## Exercise data
Content starts

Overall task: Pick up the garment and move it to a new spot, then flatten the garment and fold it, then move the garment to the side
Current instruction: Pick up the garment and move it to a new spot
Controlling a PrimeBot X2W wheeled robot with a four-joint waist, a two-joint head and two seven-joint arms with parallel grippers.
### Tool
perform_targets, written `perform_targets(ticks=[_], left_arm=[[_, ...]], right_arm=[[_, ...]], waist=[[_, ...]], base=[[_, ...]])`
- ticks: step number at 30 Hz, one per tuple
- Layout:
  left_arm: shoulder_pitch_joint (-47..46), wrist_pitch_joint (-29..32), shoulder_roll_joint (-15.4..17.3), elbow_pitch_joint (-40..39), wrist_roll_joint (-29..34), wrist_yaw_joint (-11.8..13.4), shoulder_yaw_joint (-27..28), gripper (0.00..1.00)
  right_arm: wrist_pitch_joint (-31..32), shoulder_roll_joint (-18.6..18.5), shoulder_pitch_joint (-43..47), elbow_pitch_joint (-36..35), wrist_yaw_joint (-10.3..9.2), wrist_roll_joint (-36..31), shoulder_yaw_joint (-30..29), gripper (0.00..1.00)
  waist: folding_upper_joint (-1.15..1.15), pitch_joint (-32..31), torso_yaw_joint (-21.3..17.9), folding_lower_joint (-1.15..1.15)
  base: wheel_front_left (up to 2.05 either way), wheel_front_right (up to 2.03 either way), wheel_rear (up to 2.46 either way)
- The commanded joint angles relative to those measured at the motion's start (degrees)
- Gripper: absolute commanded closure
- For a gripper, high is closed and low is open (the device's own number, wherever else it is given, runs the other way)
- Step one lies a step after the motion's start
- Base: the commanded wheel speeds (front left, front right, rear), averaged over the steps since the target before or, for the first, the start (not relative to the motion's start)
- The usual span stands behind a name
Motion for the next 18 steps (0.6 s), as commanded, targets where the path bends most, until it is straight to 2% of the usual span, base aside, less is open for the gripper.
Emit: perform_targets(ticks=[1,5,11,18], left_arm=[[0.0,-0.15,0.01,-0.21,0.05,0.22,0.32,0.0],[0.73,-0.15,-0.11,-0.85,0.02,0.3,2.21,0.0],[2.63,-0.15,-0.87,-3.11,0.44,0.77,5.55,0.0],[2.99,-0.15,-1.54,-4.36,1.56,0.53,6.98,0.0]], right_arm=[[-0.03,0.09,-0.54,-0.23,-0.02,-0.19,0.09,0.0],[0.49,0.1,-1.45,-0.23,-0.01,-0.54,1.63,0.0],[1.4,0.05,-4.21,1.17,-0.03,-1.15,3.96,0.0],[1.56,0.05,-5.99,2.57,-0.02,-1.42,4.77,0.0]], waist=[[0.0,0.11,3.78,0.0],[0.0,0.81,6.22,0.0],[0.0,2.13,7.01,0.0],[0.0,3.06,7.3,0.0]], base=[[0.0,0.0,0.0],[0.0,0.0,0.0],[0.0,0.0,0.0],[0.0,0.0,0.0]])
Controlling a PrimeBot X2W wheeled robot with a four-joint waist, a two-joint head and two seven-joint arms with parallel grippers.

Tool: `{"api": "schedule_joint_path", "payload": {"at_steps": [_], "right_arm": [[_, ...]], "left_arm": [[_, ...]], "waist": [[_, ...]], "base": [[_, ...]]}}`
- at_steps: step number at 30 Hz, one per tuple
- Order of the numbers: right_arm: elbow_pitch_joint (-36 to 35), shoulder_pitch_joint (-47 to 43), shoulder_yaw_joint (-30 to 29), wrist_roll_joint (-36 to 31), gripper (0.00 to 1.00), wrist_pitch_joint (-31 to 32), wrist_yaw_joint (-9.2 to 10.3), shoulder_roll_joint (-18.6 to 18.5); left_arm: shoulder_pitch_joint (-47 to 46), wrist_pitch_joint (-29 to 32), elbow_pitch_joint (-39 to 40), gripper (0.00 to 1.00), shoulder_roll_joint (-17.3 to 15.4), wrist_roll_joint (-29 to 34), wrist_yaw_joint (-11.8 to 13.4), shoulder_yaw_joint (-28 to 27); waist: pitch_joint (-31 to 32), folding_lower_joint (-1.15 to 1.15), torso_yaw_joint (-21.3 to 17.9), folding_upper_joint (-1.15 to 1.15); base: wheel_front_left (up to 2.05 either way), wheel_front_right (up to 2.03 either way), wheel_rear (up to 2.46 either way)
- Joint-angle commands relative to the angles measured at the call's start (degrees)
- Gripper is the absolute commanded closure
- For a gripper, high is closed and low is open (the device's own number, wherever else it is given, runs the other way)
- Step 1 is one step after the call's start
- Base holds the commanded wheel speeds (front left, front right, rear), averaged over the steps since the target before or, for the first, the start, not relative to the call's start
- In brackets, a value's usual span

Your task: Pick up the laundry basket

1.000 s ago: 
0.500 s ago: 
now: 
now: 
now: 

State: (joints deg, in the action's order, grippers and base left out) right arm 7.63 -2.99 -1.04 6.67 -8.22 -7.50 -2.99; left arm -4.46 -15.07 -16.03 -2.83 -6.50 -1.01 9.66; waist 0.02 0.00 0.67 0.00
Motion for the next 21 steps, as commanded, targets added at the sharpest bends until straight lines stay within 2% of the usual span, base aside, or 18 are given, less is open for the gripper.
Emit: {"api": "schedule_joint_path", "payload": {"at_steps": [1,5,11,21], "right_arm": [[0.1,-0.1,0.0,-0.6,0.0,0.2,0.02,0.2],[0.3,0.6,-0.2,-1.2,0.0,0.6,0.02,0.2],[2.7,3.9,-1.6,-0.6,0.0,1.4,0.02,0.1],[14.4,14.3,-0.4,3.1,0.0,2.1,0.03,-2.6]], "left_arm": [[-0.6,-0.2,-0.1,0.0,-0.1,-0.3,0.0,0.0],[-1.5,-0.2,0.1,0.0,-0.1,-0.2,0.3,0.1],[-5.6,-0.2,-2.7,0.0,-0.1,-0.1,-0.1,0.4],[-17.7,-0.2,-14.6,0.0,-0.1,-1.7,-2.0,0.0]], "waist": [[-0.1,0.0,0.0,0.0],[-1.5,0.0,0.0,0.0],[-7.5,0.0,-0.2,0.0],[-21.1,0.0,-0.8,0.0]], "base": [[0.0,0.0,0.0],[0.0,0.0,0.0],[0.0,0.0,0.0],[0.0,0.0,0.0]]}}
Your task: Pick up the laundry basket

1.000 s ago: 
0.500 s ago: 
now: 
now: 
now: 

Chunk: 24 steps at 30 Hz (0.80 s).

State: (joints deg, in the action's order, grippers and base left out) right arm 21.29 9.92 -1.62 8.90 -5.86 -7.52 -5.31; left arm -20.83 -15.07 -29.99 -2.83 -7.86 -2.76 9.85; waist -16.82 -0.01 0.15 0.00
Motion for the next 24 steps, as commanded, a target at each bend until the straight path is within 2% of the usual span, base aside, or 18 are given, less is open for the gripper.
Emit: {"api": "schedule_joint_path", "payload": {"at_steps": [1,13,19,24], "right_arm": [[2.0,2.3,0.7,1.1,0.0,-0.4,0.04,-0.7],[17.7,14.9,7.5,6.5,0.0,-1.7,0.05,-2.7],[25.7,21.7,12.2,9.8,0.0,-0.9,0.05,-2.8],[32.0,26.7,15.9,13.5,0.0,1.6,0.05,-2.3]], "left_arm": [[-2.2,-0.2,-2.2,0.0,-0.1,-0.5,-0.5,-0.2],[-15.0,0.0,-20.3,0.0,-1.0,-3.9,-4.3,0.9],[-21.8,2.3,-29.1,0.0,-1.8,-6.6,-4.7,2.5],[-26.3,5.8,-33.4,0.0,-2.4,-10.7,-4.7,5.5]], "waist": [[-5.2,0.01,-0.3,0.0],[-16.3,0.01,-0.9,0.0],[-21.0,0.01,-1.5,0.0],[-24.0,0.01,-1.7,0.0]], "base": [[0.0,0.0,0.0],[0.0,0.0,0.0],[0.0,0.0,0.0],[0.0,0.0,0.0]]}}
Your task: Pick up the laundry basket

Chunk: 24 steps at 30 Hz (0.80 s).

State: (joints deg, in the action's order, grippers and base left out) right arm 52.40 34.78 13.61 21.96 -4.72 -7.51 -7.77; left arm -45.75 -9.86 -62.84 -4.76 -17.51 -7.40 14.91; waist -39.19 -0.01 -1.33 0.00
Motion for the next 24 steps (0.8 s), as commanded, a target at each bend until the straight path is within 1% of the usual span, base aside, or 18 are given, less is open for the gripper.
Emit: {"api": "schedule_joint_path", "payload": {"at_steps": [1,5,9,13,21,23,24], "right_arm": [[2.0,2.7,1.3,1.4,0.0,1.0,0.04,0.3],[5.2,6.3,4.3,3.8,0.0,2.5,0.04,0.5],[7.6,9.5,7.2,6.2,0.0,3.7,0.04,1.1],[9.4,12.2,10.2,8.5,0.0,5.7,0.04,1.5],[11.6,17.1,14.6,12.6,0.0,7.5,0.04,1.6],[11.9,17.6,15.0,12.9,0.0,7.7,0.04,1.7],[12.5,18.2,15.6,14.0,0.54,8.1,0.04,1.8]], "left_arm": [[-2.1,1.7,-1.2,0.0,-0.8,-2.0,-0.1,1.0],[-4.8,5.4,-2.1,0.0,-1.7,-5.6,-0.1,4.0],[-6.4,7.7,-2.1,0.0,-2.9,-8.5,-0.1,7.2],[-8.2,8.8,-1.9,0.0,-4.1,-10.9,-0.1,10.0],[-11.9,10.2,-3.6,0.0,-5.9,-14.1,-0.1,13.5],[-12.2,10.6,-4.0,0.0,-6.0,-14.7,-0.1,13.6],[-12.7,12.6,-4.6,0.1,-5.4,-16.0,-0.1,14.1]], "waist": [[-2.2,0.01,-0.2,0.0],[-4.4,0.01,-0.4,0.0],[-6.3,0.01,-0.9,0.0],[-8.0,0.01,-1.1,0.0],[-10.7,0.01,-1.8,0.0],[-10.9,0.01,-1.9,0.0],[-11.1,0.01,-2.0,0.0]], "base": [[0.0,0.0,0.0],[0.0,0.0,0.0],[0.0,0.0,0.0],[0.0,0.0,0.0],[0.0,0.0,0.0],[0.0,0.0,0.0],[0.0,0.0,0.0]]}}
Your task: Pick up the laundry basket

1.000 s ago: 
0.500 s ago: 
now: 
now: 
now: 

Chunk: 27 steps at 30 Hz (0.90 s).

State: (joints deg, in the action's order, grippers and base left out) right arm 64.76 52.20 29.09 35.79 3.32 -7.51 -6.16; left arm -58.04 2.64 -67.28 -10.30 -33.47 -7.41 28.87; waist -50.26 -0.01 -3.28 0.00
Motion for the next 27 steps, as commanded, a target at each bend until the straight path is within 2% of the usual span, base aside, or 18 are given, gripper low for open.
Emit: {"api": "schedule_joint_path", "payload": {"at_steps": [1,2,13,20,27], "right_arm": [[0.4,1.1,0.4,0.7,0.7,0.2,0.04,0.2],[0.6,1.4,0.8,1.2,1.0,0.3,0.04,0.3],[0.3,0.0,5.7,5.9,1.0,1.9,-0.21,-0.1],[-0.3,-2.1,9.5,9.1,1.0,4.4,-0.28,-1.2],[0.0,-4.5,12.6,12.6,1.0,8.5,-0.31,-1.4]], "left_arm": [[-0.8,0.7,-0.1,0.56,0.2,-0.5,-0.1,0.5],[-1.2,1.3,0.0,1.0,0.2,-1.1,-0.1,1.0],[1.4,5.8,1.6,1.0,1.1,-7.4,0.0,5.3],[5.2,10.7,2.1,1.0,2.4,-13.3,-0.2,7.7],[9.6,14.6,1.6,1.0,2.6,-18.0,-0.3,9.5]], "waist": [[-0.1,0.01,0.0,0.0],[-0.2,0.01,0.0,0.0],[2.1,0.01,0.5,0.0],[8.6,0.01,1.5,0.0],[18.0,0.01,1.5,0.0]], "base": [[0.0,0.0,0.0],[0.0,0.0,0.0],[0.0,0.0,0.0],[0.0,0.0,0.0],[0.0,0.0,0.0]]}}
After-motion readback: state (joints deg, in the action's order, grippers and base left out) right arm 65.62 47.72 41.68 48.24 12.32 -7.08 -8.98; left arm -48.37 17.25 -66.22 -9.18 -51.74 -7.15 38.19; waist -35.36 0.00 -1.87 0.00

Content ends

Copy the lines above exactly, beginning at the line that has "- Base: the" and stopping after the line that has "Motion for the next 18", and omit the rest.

## Expected answer
- Base: the commanded wheel speeds (front left, front right, rear), averaged over the steps since the target before or, for the first, the start (not relative to the motion's start)
- The usual span stands behind a name
Motion for the next 18 steps (0.6 s), as commanded, targets where the path bends most, until it is straight to 2% of the usual span, base aside, less is open for the gripper.

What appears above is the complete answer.